Hi, thanks @AlexAndorra

I’ve had a crack at this:

import numpy as np
import copy
import pymc3 as pm

#Creating a synthetic dataset:
data = list()
probs = [0.9, 0.1]
for j in range(100):
    observations = list()
    #all globes must have at least one measurement:
    observations.append(np.random.choice([0,1], p=probs))
    #now take several more measurements:
    while np.random.uniform(0,1)>0.3:
        observations.append(np.random.choice([0,1], p=[0.9,0.1]))
    data.append(observations)

##put into long format:
ids = list()
observations = list()

for count, obs in enumerate(data):
    for d in obs:
        ids.append(count)
        observations.append(d)
        
total_observations = len(observations)
water_observations = copy.copy(observations)

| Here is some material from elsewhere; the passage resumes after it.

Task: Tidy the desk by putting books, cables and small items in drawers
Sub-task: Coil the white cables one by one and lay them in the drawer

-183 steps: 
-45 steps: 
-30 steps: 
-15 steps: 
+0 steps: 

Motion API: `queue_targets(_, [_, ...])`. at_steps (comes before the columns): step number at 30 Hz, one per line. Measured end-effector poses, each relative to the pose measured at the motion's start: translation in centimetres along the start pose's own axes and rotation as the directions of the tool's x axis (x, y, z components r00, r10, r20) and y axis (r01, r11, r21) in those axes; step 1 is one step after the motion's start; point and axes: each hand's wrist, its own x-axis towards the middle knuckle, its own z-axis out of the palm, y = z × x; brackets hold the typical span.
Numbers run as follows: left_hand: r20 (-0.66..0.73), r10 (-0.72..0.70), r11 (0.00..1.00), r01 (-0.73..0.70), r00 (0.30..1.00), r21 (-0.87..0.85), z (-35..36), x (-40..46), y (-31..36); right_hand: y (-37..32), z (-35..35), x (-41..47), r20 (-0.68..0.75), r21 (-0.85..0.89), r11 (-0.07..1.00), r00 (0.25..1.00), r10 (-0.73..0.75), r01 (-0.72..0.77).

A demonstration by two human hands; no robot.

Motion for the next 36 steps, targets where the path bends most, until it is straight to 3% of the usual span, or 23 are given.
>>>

with pm.Model() as planet_model:    
    a = pm.Exponential("a", 1)
    b = pm.Exponential("b", 1)

    p_globes = pm.Beta("p_globes", a , b, shape=100)
    
    w = pm.Binomial("w", p=p_globes[ids], n=total_observations, observed=water_observations)

with planet_model:
    trace = pm.sample(target_accept=0.99)

This seems to work for a first pass however doesn’t seem to capture the 10% proportion I set up in the synthetic data. I gather it will get quite slow at large number of samples (650,000). Is there a smarter way to include this much data or should I just wait it out?
cheers

1 Like